*What is being asked:* Nothing but the lines below from the one with "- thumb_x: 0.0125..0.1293" through the one with "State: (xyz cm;" should be output, each exactly as given, and no pictures.

____ Data

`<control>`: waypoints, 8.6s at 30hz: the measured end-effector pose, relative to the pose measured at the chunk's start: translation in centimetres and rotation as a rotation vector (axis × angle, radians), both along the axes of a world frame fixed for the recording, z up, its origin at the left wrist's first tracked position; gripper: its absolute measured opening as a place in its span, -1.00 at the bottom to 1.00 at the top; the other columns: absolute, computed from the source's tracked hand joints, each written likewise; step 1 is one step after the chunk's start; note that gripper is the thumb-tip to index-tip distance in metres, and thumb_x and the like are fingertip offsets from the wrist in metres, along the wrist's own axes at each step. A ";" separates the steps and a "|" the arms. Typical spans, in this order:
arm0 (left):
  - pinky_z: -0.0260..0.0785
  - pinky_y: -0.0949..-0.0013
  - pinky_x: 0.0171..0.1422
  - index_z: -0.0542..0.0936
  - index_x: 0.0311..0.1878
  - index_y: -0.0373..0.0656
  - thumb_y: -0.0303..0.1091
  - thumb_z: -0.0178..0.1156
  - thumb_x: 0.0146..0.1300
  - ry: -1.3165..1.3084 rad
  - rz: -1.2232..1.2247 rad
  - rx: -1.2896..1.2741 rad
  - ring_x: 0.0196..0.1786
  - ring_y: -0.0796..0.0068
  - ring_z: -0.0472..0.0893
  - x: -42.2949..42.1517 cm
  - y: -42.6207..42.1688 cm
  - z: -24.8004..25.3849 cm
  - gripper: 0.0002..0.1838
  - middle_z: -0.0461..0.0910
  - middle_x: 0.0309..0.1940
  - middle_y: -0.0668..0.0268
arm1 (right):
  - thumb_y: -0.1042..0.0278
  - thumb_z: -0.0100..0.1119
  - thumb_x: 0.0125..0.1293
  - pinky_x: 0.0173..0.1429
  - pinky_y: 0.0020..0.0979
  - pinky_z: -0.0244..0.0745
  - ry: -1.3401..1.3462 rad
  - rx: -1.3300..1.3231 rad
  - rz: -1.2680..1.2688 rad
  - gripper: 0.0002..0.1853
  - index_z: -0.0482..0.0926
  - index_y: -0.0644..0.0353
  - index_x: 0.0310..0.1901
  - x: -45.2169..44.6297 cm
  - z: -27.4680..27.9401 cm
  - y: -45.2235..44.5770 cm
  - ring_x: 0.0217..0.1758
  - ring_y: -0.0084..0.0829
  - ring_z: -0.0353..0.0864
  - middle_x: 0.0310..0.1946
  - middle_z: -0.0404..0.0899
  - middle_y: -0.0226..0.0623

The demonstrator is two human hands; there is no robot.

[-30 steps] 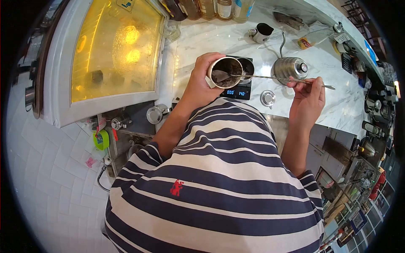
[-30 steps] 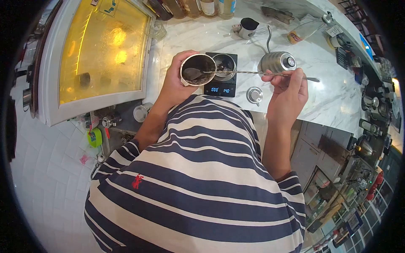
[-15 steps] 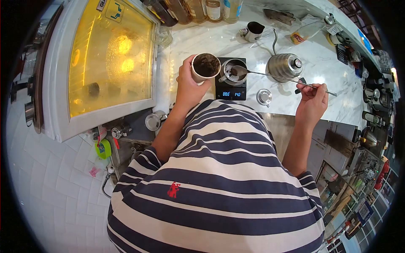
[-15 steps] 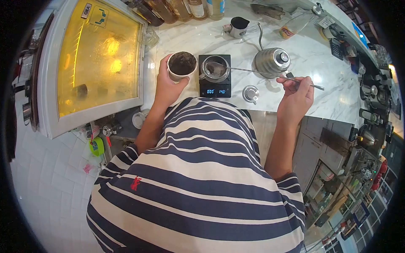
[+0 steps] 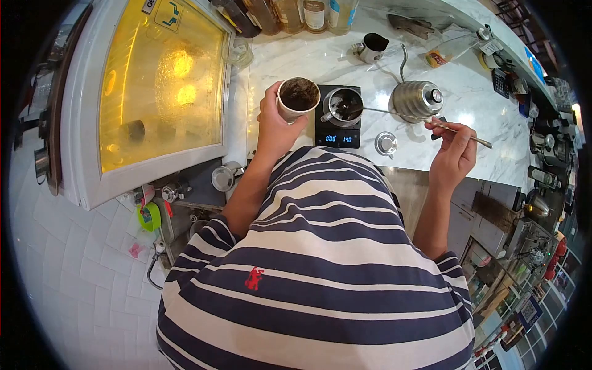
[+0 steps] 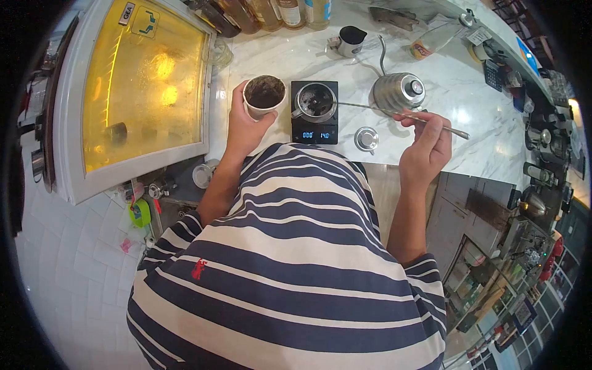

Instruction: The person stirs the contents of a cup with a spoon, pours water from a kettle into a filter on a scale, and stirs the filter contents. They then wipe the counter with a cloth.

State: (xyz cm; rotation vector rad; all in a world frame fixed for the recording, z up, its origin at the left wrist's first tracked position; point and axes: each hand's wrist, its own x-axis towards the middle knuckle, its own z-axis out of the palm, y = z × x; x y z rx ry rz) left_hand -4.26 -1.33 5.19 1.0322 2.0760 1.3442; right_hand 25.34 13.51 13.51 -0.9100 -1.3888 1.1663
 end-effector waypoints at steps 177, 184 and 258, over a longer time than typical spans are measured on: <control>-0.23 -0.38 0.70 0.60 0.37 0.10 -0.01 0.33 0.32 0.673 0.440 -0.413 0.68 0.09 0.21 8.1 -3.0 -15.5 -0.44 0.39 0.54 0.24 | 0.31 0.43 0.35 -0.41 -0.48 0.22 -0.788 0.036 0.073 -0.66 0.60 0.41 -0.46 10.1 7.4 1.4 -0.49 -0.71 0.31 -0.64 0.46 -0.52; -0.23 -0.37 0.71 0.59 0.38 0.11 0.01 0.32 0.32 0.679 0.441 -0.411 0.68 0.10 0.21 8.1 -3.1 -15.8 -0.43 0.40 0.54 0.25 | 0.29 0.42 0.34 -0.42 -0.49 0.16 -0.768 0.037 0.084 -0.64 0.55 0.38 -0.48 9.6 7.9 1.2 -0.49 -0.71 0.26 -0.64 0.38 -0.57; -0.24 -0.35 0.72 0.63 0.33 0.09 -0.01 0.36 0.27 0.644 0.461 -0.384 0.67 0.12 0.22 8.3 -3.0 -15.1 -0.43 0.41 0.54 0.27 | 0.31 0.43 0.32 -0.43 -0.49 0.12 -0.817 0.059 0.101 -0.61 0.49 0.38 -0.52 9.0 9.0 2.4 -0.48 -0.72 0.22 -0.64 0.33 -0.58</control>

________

*Output of the exercise:*
  - thumb_x: 0.0125..0.1293
  - pinky_x: 0.0173..0.1429
  - pinky_y: 0.0020..0.0979
  - pinky_z: -0.0244..0.0745
  - ry: -1.3401..1.3462 rad
  - rx: -1.3300..1.3231 rad
  - rz: -1.2680..1.2688 rad
  - gripper: 0.0002..0.1853
  - index_z: -0.0482..0.0926
  - index_y: -0.0644..0.0353
  - index_x: 0.0310..0.1901
  - x: -45.2169..44.6297 cm
  - z: -27.4680..27.9401 cm
  - y: -45.2235..44.5770 cm
  - ring_x: 0.0217..0.1758
  - ring_y: -0.0084..0.0829
  - ring_z: -0.0353..0.0864
  - middle_x: 0.0310..0.1946
  - middle_z: -0.0404..0.0899
  - middle_y: -0.0226..0.0623

The demonstrator is two human hands; there is no robot.

[-30 steps] 
[-30 steps] 
[-15 steps] 
[-15 steps] 
[+0 steps] 
[+0 steps] 

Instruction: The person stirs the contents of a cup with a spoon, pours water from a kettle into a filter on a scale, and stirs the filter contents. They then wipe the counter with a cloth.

State: (xyz cm; rotation vector rad; all in a world frame fixed for the recording, z up, its origin at the left wrist's first tracked position; point and axes: each hand's wrist, its own x-axis towards the middle knuckle, its own z-axis out of the palm, y = z × x; x y z rx ry rz) left_hand -4.26 -1.33 5.19 1.0322 2.0760 1.3442; right_hand 25.34 13.51 13.51 -0.9100 -1.3888 1.1663

The output given is complete.